In the early days, before the Super Bowl became the ratings monster that it is today, the halftime shows featured marching bands and safe, middle-of-the road performers.
It wasn’t until 1991, when New Kids On The Block hit the stage, that any sort of contemporary pop artist was incorporated into the show. Michael Jackson performed two years later but the show for the most part remained relatively vanilla and inoffensive.
Justin Timberlake and Janet Jackson had their infamous ‘Nipplegate’ incident in 2004 and after that it was pretty much ageing rockers (Paul McCartney, Rolling Stones, The Who) and radio-friendly hit makers (Katy Perry, Bruno Mars, Lady Gaga).
This year, the halftime show will feature Jennifer Lopez and Shakira, which should suit the Miami mood perfectly. But let’s not forget some of the shockers from the past…here are five of the worst.
Rockin’ Country Sunday
Super Bowl XXVIII (1994)
It’s hard to believe that in 1994, the year of Soundgarden’s Black Hole Sun and Warren G’s Regulate, the halftime show was an ‘all country all the time’ affair. Clint Black, Tanya Tucker, Travis Tritt and the Judds were the main acts, with special appearances in the finale by country icon Charlie Daniels, Stevie Wonder (?) and…wait for it…actor Elijah Wood.
Super Bowl XXIII (1989)
There have been plenty of bizarre halftime shows but the Elvis Presto performance was one of the few in history that didn’t feature a known star. ‘Elvis Presto’ in fact, was an Elvis Presley impersonator who didn’t actually sing any Elvis songs. Played by a dancer named Alex Cole from the Solid Gold TV show, Presto put on a halftime show that included an audience participation card trick as well as a 3-D advertisement (wow, the future!) from Diet Coke.

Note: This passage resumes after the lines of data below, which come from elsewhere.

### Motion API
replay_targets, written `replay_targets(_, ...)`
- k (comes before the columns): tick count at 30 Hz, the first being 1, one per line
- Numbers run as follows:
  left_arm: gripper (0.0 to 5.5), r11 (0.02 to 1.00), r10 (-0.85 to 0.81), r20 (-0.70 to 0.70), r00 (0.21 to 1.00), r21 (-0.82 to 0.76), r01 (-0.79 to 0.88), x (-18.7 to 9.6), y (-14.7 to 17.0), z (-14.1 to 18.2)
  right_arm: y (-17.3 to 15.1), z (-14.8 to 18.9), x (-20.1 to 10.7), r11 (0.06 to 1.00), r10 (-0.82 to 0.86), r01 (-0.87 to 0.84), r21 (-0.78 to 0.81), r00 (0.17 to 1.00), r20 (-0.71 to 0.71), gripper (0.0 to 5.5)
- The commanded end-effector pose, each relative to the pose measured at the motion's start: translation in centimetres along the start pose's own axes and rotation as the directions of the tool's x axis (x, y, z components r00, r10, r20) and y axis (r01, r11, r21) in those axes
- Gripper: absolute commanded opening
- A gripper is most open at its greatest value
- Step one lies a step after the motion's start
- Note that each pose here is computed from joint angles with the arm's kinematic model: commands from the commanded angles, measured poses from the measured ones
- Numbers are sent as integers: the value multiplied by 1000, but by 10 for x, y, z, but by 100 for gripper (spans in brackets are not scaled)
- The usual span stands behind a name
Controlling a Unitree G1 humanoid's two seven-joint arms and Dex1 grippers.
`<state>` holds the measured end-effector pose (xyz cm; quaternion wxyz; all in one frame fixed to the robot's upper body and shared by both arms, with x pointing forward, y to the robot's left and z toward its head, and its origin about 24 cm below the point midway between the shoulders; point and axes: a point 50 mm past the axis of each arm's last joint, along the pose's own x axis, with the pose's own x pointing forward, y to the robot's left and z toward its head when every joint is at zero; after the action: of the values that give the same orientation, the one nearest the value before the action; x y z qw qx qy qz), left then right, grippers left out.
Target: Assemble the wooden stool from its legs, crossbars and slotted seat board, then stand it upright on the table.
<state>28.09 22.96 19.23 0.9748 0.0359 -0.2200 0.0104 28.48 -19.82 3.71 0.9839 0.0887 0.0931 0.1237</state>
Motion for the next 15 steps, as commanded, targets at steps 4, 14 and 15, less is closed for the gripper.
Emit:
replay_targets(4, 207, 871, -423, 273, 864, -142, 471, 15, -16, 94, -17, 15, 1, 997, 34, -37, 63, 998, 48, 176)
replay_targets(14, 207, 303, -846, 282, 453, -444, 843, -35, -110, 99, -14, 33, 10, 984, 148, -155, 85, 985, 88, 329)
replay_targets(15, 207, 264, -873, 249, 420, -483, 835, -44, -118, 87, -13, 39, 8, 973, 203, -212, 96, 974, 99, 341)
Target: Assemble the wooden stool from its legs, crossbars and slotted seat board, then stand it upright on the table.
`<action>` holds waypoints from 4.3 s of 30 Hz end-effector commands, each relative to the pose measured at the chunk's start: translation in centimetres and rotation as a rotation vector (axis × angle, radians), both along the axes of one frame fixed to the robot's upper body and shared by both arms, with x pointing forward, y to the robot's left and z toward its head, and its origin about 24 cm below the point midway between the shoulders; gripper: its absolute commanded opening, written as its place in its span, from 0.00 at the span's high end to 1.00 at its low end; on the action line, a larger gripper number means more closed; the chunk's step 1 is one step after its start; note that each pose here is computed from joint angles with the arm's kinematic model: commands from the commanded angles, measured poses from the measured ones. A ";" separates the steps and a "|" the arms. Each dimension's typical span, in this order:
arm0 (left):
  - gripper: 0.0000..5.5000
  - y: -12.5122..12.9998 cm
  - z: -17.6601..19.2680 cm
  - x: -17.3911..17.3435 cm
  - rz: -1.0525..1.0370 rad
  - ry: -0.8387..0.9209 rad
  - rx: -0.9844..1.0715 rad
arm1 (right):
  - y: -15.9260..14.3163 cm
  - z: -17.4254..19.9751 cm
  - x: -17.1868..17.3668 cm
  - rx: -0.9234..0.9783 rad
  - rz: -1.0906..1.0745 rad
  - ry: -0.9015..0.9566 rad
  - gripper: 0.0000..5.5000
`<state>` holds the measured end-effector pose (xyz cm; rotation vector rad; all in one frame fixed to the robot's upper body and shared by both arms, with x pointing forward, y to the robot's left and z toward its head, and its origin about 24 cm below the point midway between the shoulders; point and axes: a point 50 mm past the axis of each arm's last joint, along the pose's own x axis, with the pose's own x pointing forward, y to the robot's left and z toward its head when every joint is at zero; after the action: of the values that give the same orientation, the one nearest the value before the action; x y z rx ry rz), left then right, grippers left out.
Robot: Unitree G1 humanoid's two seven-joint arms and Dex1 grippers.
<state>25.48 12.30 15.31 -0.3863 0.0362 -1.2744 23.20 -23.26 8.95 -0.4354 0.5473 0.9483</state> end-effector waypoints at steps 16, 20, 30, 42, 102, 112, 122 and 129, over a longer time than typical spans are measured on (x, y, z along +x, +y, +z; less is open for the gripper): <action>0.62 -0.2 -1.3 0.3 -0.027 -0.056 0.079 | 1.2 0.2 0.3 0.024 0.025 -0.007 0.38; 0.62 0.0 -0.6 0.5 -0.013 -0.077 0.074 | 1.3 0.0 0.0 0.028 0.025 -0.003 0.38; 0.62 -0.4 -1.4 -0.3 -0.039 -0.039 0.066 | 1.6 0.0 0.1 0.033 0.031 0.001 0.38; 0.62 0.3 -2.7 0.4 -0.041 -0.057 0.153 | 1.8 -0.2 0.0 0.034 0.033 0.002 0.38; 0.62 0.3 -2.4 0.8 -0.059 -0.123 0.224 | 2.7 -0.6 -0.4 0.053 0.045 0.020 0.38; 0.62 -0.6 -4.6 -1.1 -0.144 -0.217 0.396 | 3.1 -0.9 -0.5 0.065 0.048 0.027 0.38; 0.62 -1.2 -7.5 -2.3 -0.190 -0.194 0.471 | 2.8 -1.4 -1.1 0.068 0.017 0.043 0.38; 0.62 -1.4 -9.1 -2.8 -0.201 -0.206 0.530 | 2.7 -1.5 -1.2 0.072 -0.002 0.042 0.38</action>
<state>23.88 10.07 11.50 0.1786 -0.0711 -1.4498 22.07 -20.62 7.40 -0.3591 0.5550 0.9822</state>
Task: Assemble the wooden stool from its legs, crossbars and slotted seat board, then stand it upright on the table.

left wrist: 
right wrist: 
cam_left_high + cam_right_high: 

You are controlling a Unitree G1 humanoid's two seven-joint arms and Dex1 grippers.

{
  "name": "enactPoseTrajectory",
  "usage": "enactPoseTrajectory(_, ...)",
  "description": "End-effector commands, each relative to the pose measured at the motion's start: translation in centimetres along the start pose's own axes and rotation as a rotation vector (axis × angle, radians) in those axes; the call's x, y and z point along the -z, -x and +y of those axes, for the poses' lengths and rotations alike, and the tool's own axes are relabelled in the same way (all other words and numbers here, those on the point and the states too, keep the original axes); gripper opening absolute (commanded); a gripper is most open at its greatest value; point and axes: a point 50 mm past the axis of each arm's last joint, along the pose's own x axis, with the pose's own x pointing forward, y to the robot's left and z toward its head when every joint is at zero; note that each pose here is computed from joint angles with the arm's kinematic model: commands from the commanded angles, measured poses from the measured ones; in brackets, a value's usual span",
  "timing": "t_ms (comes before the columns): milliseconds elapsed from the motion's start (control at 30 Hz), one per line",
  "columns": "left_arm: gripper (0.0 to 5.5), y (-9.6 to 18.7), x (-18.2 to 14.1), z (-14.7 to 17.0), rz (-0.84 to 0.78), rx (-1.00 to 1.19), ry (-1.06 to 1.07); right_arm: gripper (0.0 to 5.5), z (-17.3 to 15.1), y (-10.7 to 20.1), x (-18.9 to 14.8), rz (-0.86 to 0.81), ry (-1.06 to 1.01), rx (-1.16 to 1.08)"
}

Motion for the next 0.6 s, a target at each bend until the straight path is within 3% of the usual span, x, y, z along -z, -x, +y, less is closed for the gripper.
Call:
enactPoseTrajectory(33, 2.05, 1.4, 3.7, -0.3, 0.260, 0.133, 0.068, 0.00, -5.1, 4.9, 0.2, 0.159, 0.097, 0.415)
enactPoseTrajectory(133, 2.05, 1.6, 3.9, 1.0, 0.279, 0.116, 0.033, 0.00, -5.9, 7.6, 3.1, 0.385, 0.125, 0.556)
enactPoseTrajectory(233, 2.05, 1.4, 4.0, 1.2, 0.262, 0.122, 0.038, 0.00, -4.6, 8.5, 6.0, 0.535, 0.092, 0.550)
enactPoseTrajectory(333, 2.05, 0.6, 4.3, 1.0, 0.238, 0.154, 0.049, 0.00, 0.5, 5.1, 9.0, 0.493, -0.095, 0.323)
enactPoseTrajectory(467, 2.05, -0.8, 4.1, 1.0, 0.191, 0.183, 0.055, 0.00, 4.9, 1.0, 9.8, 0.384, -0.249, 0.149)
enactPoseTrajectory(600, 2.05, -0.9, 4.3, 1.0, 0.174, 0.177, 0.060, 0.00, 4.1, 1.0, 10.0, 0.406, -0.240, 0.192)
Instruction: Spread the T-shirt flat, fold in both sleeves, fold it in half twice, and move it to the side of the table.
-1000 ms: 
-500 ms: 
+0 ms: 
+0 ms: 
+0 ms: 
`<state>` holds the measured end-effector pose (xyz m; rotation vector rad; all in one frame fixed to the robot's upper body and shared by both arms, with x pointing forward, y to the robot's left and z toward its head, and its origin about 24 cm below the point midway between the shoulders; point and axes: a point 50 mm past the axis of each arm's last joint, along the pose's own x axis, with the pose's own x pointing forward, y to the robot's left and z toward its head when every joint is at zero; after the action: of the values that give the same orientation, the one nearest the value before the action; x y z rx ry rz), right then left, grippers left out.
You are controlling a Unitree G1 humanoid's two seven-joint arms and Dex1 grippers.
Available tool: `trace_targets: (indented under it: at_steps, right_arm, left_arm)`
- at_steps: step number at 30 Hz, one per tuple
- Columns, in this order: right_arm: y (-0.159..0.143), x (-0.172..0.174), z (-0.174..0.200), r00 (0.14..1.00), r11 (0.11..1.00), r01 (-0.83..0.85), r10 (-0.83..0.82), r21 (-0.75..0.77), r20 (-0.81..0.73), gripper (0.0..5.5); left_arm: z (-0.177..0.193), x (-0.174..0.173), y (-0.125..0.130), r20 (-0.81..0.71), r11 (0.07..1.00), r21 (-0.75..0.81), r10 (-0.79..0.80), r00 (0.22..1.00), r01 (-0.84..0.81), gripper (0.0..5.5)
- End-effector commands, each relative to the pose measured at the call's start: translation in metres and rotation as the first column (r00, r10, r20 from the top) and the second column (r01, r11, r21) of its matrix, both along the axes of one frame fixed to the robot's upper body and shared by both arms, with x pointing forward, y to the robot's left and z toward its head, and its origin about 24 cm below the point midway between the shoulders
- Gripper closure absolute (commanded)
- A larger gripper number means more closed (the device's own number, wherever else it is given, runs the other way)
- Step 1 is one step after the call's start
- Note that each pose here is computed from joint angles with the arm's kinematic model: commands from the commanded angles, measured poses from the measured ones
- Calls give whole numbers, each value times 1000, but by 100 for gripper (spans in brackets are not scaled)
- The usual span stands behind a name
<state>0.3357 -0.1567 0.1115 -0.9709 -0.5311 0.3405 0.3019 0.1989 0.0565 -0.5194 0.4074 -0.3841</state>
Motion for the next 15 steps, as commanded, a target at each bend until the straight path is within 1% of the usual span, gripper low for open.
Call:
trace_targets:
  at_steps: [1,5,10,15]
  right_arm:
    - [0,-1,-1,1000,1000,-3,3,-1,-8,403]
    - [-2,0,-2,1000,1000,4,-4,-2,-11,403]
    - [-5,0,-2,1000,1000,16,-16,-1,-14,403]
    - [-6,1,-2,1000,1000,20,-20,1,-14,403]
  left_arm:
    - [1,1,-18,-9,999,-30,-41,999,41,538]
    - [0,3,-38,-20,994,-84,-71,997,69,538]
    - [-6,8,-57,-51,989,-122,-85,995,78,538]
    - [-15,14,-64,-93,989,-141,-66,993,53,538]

A far cry from Beyonce, Prince or Bruno Mars.
Super Bowl XXVI (1992)
Here’s a list of what this cold weather Super Bowl (played indoors) delivered at halftime:
-a 400-member drill team
-a 60-piece tuxedo-clad Minnesota Youth Symphony
-Olympic skating champions Dorothy Hamill and Brian Boitano putting on an exhibition
-a giant silk Frosty the Snowman
-a Frosty rap song called ‘Do The Frosty’ (yes you read that correctly)
Up With People
Super Bowls X (1976), XVI (1982), XX (1986)
“If more people were for people/all people everywhere/there’d be a lot less people to worry about/and a lot more people to care.”
Those were the lyrics to ‘Up With People’ sung by the group called, er, Up With People, a squeaky-clean group of singers (some would say a cult) who became the first non-marching band Super Bowl halftime act.
Indiana Jones and the Temple of the Forbidden Eye
Super Bowl XXIX (1995)
Essentially a Disney tool to promote their new Indiana Jones ride at Disneyland, this one’s usually at the top of most ‘worst halftime show’ lists.